When I was trained in ophthalmology 2 decades ago, the practice of refractive surgery was much different from what it is today. What started as a single type of corneal intervention has become a highly effective and standardized class of procedures that, today, also includes lens-based surgical interventions. On the corneal side, we can offer our patients LASIK, PRK, and small-incision lenticule extraction (SMILE), and on the lens-based side, we can offer refractive lens exchange, phakic IOLs, and corneal inlays.
Part of the reason that many of us have seen a surge in our lens-based refractive surgery volumes is that cataract surgery has continued to evolve. Diagnostics such as optical interferometry and wavefront analysis have helped us to improve patient outcomes, and today any cataract surgery procedure can truly be considered a refractive procedure.
From the modern IOL calculations we use to the methods we employ to position corneal incisions based on keratometry, cataract surgery has become more precise and exact. We also have more knowledge on how our surgical manipulations can affect postoperative outcomes. For instance, simply placing the cataract incision along the steepest meridian can reduce corneal astigmatism, making the surgery a mild refractive procedure.
We also have at our fingertips a number of advanced technologies that have further transformed cataract surgery into a refractive procedure. This, also, has helped to entice many of us to turn to lens-based procedures more often for refractive correction.
For instance, we know that phakic IOLs are a solid alternative to corneal refractive surgery. Throughout the world, these lenses can be implanted to address sphere and astigmatism. Toric IOLs have become an everyday tool for cataract surgery. More than 80% of the IOLs that we implant in our practice are toric, and we aim for a maximum of 0.50 D of residual with-the-rule cylinder postoperatively. The use of multifocal and trifocal IOLs is well established as a solid choice for patients who seek a long-term solution for both ametropia and presbyopia correction.
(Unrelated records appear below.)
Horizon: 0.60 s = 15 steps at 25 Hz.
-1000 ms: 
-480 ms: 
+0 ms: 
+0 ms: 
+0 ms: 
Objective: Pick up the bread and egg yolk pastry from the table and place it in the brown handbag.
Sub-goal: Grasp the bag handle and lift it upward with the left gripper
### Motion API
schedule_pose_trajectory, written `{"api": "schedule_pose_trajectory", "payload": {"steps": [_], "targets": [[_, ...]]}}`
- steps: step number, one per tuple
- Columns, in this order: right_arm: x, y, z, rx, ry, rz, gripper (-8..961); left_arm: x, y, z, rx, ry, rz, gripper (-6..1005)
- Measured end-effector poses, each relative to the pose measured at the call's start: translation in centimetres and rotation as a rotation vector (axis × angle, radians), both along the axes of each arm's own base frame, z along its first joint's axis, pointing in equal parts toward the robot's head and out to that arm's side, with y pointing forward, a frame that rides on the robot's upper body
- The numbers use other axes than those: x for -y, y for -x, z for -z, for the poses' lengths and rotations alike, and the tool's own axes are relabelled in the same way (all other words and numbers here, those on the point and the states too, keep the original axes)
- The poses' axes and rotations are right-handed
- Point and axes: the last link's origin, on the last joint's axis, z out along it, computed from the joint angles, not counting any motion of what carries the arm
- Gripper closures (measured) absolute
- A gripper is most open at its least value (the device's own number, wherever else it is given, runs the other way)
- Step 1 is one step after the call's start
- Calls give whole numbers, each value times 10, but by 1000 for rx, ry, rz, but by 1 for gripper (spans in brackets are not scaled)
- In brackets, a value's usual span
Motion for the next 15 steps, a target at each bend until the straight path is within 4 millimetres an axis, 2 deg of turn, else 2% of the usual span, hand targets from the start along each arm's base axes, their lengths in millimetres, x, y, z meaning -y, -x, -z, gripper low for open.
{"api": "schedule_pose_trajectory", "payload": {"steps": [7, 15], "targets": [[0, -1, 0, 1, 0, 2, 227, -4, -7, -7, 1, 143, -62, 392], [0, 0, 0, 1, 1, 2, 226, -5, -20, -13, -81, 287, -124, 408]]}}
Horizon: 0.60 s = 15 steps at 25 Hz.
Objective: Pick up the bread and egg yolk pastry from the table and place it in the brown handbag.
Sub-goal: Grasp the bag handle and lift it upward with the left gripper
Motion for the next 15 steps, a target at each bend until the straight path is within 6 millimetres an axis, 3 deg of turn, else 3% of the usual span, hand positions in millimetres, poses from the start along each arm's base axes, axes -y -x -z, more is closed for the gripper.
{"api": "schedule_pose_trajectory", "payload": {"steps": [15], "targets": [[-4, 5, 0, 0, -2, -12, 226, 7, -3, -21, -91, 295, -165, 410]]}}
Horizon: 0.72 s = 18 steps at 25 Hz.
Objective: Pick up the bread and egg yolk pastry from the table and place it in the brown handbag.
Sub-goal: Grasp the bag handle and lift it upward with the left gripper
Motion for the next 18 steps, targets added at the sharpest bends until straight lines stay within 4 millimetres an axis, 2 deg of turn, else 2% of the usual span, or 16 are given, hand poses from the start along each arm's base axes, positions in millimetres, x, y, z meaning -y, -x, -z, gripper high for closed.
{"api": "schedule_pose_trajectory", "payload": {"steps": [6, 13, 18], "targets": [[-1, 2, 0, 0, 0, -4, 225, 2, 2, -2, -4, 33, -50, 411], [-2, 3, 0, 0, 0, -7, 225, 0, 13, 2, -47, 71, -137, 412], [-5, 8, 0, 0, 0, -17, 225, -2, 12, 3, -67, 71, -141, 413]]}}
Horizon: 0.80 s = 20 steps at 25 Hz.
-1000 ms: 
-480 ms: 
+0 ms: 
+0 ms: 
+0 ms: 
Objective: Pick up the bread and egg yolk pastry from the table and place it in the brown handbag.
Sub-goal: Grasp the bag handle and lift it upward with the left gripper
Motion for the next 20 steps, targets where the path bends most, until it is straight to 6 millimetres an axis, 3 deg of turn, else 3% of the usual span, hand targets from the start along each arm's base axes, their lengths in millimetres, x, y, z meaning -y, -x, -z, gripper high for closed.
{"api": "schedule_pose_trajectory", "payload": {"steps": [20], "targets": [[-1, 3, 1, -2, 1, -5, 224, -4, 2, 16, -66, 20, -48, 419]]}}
Our increased knowledge in diagnostics and our procedural training in calculating optimal IOL power, toricity, and potentially asphericity also expands our possible use of premium lens technologies in refractive correction. With this understanding, we can enhance visual performance in patients presenting for cataract surgery who have had previous cornea-based refractive surgery such as PRK, LASIK, SMILE, RK, and astigmatic keratotomy.
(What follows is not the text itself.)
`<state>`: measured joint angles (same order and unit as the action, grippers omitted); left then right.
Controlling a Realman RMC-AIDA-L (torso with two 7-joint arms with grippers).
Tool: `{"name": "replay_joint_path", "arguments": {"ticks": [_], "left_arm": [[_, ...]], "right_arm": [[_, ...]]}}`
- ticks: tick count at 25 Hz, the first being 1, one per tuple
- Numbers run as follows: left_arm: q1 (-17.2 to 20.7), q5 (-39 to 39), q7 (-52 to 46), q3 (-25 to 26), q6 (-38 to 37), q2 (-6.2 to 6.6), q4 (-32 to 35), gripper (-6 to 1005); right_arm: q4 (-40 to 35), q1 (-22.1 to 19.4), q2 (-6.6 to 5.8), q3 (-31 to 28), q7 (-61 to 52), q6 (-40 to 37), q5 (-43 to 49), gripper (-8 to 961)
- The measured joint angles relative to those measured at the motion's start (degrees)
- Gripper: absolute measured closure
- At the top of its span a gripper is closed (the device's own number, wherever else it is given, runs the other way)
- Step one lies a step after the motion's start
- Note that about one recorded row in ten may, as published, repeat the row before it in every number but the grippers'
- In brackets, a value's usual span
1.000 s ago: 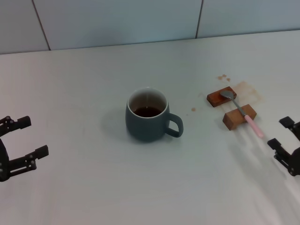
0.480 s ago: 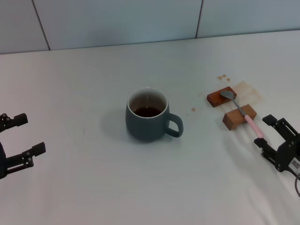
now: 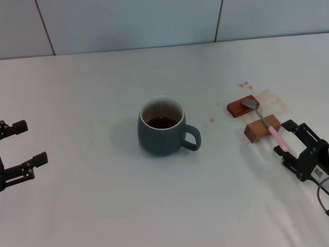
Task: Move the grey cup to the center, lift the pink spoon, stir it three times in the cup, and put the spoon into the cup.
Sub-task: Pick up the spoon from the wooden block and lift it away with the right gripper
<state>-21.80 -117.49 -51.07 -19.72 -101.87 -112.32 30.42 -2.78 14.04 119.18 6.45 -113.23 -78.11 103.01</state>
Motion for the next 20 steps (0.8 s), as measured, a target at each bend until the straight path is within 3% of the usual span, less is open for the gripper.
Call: {"name": "replay_joint_path", "arguments": {"ticks": [20], "left_arm": [[-0.52, 1.29, 0.62, 0.04, 0.0, 0.18, 0.08, 165]], "right_arm": [[0.67, 1.96, 0.0, -0.33, -0.42, 2.28, -0.35, 178]]}}
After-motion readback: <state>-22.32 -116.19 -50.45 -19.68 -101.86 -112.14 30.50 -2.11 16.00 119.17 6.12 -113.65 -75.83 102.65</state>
The evolution of lenses and technologies, in the hands of skilled cataract surgeons, allows us to give patients outcomes we could only have dreamed of just a few decades ago.
As I explore the articles in CRST Europe’s cover focus on lens-based refractive correction, I am inspired by the cataract and refractive surgeons who share their vast knowledge and expertise. Although the care we provide now is superior to anything that we have been able to do in the past, we are still learning and growing. I can’t wait to see what is yet to come.